I am not a number ... I am a free man!

There have been many dreamers who desperately seek a better life and believe technology is the only way to achieve this. This is the just way of dreamers, of course, and not the way of normal folks who have to deal with the realities of life, often battling against the additional problems that technology has thrown at them.

Dreamers cannot understand why anyone would not want to embrace all the latest ideas.

Why, for example, do the majority of people buy manual shift cars when automatic cars are significantly easier to drive. The reason is that people LIKE to drive manual gearbox cars, as it gives them a challenge.

The same will apply to self-drive cars. What fun is there in just sitting in a car and watching it drive you when you could take the challenge and drive it yourself.

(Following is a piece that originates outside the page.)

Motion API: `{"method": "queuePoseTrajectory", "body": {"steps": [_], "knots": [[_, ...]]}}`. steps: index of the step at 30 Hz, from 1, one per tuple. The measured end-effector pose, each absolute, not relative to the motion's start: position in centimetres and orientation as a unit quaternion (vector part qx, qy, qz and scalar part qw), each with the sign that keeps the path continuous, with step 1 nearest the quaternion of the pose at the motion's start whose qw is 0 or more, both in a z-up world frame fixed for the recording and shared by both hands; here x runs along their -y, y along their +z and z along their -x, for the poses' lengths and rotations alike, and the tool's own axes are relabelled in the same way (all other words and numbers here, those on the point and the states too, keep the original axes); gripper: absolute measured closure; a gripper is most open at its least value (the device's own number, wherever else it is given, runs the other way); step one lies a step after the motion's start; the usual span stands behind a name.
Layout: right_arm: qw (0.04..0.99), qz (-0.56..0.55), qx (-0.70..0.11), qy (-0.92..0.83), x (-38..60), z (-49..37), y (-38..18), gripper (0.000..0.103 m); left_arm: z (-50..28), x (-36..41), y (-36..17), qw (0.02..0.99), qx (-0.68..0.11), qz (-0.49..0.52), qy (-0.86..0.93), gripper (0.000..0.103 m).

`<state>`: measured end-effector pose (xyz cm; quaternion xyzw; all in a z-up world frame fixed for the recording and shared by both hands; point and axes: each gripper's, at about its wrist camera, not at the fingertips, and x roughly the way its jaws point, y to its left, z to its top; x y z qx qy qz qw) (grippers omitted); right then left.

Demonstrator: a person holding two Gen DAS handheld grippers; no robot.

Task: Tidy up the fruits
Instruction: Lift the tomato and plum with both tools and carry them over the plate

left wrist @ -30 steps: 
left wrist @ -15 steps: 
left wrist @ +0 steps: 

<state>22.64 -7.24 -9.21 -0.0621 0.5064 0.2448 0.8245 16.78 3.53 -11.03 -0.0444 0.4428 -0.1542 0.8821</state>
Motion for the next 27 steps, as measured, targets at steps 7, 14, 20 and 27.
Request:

We can already see every day the life-draining effects of addictive technology as zombies walk around with heads buried in mobile devices. I have no idea what they are doing, but I believe that one day many of them will realise that there is a real world out there. I cannot believe that anyone would want to live their whole lives just looking at a screen.

Electronic communications are, of course, doomed to eventual failure as hackers, viruses and all manner of attackers and manipulators reduce all electronic data to a meaningless mass of unintelligible bits.

Even the Martians were defeated in their attack on the World by the smallest of bacteria much in the same way that Gatwick Airport was bought to a standstill by a tiny drone.

Technology is fine but it has to be used as a tool and not allowed to become our master or something we become to rely on. So beware of the hype, and keep a grip on reality.